Data excerpt Start Marker

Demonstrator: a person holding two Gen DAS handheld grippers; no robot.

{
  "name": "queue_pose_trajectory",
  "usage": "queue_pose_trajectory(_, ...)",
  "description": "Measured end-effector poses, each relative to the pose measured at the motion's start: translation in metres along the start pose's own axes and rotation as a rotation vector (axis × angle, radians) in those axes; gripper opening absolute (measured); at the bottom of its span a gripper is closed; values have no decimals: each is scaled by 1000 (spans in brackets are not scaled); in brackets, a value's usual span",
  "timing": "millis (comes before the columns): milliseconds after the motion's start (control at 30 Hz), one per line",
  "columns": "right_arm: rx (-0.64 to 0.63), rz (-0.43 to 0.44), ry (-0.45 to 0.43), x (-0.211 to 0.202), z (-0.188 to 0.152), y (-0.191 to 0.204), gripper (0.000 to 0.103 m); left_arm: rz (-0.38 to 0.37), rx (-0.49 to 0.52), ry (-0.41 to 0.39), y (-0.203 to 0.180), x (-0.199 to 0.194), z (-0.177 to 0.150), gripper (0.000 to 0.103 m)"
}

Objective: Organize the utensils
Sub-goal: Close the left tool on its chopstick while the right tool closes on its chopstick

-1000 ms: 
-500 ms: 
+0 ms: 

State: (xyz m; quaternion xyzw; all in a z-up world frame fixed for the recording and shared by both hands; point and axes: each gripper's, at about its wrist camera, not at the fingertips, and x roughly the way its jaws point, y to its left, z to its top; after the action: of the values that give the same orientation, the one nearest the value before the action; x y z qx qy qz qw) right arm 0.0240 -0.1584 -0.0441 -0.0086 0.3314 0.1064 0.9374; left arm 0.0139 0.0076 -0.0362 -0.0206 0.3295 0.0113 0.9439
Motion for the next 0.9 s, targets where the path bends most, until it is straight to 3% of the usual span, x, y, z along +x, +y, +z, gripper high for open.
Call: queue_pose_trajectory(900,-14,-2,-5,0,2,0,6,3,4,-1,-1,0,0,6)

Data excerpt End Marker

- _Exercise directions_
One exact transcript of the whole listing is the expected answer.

- _Result of this task_
Demonstrator: a person holding two Gen DAS handheld grippers; no robot.

{
  "name": "queue_pose_trajectory",
  "usage": "queue_pose_trajectory(_, ...)",
  "description": "Measured end-effector poses, each relative to the pose measured at the motion's start: translation in metres along the start pose's own axes and rotation as a rotation vector (axis × angle, radians) in those axes; gripper opening absolute (measured); at the bottom of its span a gripper is closed; values have no decimals: each is scaled by 1000 (spans in brackets are not scaled); in brackets, a value's usual span",
  "timing": "millis (comes before the columns): milliseconds after the motion's start (control at 30 Hz), one per line",
  "columns": "right_arm: rx (-0.64 to 0.63), rz (-0.43 to 0.44), ry (-0.45 to 0.43), x (-0.211 to 0.202), z (-0.188 to 0.152), y (-0.191 to 0.204), gripper (0.000 to 0.103 m); left_arm: rz (-0.38 to 0.37), rx (-0.49 to 0.52), ry (-0.41 to 0.39), y (-0.203 to 0.180), x (-0.199 to 0.194), z (-0.177 to 0.150), gripper (0.000 to 0.103 m)"
}

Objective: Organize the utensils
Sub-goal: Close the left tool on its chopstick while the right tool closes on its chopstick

-1000 ms: 
-500 ms: 
+0 ms: 

State: (xyz m; quaternion xyzw; all in a z-up world frame fixed for the recording and shared by both hands; point and axes: each gripper's, at about its wrist camera, not at the fingertips, and x roughly the way its jaws point, y to its left, z to its top; after the action: of the values that give the same orientation, the one nearest the value before the action; x y z qx qy qz qw) right arm 0.0240 -0.1584 -0.0441 -0.0086 0.3314 0.1064 0.9374; left arm 0.0139 0.0076 -0.0362 -0.0206 0.3295 0.0113 0.9439
Motion for the next 0.9 s, targets where the path bends most, until it is straight to 3% of the usual span, x, y, z along +x, +y, +z, gripper high for open.
Call: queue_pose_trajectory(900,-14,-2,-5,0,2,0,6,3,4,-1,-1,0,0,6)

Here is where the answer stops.